“Surviving” Medical School
“To go from the couch to the island--that’s a challenge,” says Julia Carter, NJMS, class of 2022. “What you think you would do, and what you see done on TV, isn’t always applicable when you’re there trying to play the game.”
The island in question is in Fiji and the couch, one presumes, in Carter’s apartment. And the TV show, that’s “Survivor,” a series that’s been on the air almost as long as Julia Carter’s been alive.
Carter was born on a military base in Washington state and grew up in Hazleton, Pennsylvania. She received her B.S. from Penn State, but it was while Carter was a graduate student, studying Public Health at the University of Pittsburgh, that she took what was one of the most momentous (or craziest) decisions of her life.
Carter sat down at her kitchen table, logged onto the CBS web site, and auditioned for “Survivor.” That was 2016. Two years passed. And then, last April, a casting producer for the show called and asked if she was still interested.
“I had been planning to take the summer off, to travel before medical school,” she says. “So the timing aligned perfectly.” Carter flew out to L.A. for casting, made it, and soon found herself exiled to an island in the Pacific.

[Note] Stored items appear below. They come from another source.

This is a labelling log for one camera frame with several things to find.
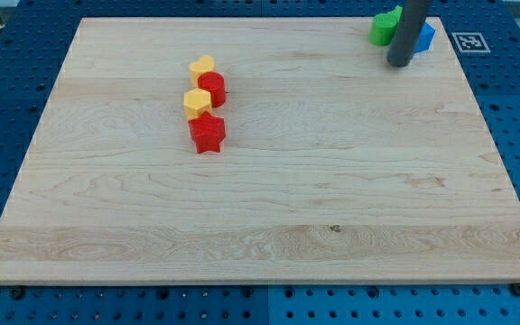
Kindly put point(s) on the yellow heart block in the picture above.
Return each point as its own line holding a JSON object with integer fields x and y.
{"x": 204, "y": 64}

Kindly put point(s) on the red star block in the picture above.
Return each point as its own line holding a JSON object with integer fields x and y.
{"x": 207, "y": 132}

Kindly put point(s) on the wooden board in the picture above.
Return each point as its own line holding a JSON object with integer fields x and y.
{"x": 336, "y": 167}

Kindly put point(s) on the yellow hexagon block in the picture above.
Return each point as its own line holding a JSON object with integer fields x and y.
{"x": 196, "y": 102}

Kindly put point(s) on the red cylinder block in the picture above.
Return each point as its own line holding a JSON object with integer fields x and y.
{"x": 214, "y": 83}

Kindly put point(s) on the green cylinder block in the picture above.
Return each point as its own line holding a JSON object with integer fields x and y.
{"x": 382, "y": 29}

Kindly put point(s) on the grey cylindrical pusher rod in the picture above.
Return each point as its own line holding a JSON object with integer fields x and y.
{"x": 407, "y": 32}

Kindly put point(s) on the blue block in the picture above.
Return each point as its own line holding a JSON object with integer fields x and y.
{"x": 424, "y": 41}

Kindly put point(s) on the white fiducial marker tag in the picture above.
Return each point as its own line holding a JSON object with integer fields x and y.
{"x": 470, "y": 42}

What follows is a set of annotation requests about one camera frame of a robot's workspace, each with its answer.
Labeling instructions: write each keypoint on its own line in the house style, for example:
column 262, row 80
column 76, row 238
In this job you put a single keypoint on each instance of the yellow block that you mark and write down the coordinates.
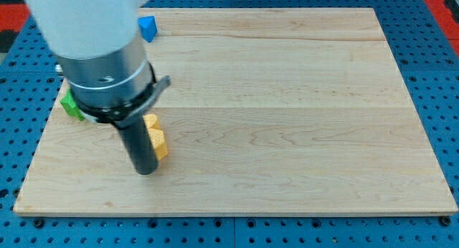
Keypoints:
column 151, row 121
column 159, row 142

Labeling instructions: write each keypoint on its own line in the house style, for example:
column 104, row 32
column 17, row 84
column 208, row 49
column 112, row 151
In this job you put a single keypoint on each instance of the wooden board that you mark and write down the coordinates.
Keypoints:
column 270, row 113

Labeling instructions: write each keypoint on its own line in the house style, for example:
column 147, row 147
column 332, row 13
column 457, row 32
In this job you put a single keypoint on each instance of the yellow block front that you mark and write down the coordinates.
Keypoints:
column 159, row 142

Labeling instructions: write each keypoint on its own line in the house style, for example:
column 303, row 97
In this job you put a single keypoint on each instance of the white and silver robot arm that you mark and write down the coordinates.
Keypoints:
column 100, row 49

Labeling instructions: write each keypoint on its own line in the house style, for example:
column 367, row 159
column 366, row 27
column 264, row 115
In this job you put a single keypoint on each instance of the green block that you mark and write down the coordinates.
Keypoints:
column 70, row 106

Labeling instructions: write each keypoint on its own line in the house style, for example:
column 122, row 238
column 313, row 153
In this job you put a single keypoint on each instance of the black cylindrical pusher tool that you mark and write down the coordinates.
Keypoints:
column 138, row 145

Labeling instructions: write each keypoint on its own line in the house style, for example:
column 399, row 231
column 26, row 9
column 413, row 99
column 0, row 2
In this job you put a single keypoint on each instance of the blue triangular block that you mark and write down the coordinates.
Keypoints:
column 148, row 27

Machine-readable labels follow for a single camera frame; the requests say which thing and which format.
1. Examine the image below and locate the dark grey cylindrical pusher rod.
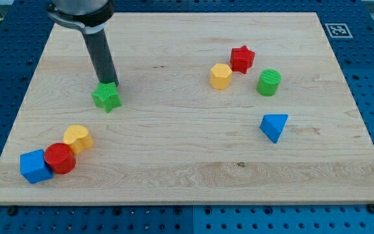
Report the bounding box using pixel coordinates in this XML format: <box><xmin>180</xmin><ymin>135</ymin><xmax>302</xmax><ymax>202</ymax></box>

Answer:
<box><xmin>83</xmin><ymin>29</ymin><xmax>119</xmax><ymax>86</ymax></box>

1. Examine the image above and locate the green star block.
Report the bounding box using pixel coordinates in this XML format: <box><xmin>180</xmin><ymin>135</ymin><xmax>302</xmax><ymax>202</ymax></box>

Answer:
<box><xmin>92</xmin><ymin>82</ymin><xmax>121</xmax><ymax>113</ymax></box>

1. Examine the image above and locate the yellow heart block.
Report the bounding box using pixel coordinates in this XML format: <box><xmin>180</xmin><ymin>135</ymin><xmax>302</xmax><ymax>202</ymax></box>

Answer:
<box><xmin>63</xmin><ymin>125</ymin><xmax>94</xmax><ymax>155</ymax></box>

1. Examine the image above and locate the red star block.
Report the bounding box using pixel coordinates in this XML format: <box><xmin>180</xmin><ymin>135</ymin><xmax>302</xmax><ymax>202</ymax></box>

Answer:
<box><xmin>230</xmin><ymin>45</ymin><xmax>256</xmax><ymax>74</ymax></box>

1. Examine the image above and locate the red cylinder block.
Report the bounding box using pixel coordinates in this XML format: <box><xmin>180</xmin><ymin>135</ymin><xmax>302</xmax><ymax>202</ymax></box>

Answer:
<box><xmin>44</xmin><ymin>143</ymin><xmax>76</xmax><ymax>174</ymax></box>

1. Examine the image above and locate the light wooden board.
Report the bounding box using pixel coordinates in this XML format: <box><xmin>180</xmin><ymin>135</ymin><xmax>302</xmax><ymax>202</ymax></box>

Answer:
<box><xmin>0</xmin><ymin>12</ymin><xmax>374</xmax><ymax>206</ymax></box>

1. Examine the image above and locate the yellow hexagon block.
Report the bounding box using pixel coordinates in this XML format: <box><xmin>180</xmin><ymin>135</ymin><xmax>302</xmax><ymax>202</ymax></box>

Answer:
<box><xmin>210</xmin><ymin>63</ymin><xmax>232</xmax><ymax>90</ymax></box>

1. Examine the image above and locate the blue cube block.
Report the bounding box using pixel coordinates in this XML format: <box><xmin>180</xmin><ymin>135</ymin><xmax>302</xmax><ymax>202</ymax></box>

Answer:
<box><xmin>19</xmin><ymin>149</ymin><xmax>53</xmax><ymax>184</ymax></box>

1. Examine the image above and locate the green cylinder block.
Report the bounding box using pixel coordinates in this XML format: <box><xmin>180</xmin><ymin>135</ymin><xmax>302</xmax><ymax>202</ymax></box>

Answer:
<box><xmin>256</xmin><ymin>69</ymin><xmax>282</xmax><ymax>96</ymax></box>

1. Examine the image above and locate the blue triangle block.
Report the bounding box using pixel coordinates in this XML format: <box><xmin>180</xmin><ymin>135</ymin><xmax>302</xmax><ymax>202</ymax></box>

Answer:
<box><xmin>260</xmin><ymin>114</ymin><xmax>288</xmax><ymax>144</ymax></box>

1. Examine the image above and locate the white fiducial marker tag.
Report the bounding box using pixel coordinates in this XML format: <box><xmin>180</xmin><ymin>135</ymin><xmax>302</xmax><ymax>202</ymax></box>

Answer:
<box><xmin>325</xmin><ymin>23</ymin><xmax>353</xmax><ymax>38</ymax></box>

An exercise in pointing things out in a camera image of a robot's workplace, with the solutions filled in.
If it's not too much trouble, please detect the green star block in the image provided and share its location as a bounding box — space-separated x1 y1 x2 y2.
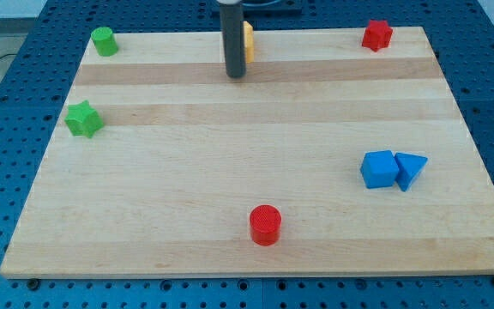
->
64 100 105 138

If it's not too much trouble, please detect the green cylinder block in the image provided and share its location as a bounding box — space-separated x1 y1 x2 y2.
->
91 27 118 57

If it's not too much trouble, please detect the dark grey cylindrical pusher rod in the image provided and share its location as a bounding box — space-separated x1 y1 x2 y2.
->
217 0 246 79

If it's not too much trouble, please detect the yellow heart block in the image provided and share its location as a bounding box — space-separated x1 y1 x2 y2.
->
243 21 255 64

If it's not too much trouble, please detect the blue cube block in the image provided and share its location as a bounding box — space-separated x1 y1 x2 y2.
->
360 150 400 189

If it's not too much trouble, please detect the red cylinder block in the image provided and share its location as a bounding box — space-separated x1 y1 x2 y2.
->
249 204 282 246

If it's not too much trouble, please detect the blue triangle block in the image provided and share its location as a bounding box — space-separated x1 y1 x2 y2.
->
395 152 428 191

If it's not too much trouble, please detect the red star block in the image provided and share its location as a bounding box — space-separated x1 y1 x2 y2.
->
361 20 393 52

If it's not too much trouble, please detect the wooden board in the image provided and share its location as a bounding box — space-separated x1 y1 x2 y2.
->
0 27 494 279

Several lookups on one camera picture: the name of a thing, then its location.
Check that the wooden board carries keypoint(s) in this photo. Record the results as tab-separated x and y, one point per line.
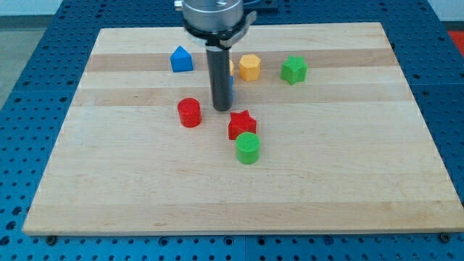
345	151

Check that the blue cube block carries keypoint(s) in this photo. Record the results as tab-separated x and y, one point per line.
232	88

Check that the red star block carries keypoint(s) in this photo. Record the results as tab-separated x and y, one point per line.
241	122

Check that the silver cylindrical robot flange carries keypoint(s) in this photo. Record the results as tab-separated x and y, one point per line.
215	24

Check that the green star block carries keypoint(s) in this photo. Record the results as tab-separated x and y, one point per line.
294	70

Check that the red cylinder block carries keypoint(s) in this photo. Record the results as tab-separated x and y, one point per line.
189	112

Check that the blue triangular prism block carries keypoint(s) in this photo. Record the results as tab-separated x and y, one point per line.
181	60

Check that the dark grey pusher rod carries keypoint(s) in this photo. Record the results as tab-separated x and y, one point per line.
219	72

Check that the green cylinder block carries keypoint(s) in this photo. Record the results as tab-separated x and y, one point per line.
247	148

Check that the yellow hexagon block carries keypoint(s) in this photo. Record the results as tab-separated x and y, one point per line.
249	67

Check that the yellow block behind rod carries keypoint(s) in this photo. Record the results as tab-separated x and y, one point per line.
231	67

“I watched the show as a kid,” she says. “I didn’t really understand it, I was watching whatever was on. But after I lost my father, I remember watching and thinking, ‘Wow, look at those people surviving on an island’. It kind of became a way for me to escape, and it even gave me something to look at and idolize.”
Carter’s father struggled with heart disease after getting out of the military and becoming more sedentary. He died of a heart attack at the age of forty-two, when she was seven years old.
“Once I was old enough to understand what had happened--that his had been a preventable illness--it caused me a lot of frustration.” His death was one of her primary motivations to go to medical school. “I wanted to do anything I could to prevent other people from losing a loved one prematurely.”
Carter knew that Rutgers New Jersey Medical School was right for her the first time she saw it. “When I visited for my interview I could feel this sense of community. I knew that I would be supported here, that I would be able to flourish and make an impact. I wanted to be in an underserved area and in a diverse environment, and NJMS checked all the boxes. I’m about to finish my first year, and I couldn’t see myself any other place. I know I made the right decision.”
As for “Survivor,” although it wasn’t how Carter had planned to spend her summer, she did take some lessons from the experience. “The show forces you to discover your own resilience and find your own internal strength,” she says. “That’s helped me through some pretty challenging situations during my first year.”